Uniswap governance is set to vote on two proposals that would increase the UNI token burn by incorporating new fee streams from Uniswap v4 and Robinhood Chain. The voting period is scheduled from July 19 to July 26.
Details of Proposals and Fee Sources
The first proposal targets activating protocol fees for Uniswap v2 and v3 deployments on Robinhood Chain, which launched on July 1 and has already surpassed $6 billion in cumulative swap volume by July 10. The second proposal focuses on enabling fees for selected v4 pools across multiple networks including Ethereum, Arbitrum, Base, BNB Chain, Polygon, Optimism, and Robinhood Chain. A follow-up vote will cover additional v4 networks.
UNI Burn Mechanism and Impact
Both proposals would direct the collected protocol fees into Uniswap's existing TokenJar system.

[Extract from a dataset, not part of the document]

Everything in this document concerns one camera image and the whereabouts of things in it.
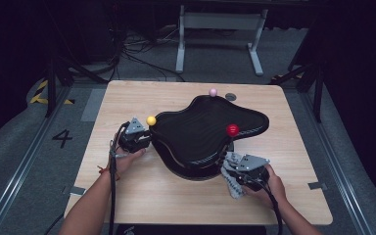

Users can exchange accumulated fee assets by submitting an equivalent amount of UNI tokens, which are then sent to a burn address on Ethereum mainnet. Fees collected on other chains will be bridged back to Ethereum before the tokens are destroyed.
Uniswap founder Hayden Adams commented on social media that current trading volumes, especially on Robinhood Chain, are expected to significantly increase the amount of UNI removed from circulation. Already, protocol fees are active on v2 and v3 pools across 11 networks, with a record one-day burn of 186,000 UNI tokens recorded last month.
The proposals build on the UNIfication overhaul approved in December 2025, which linked protocol fees to the UNI burn system. The governance votes will use an expedited process designed for fee updates.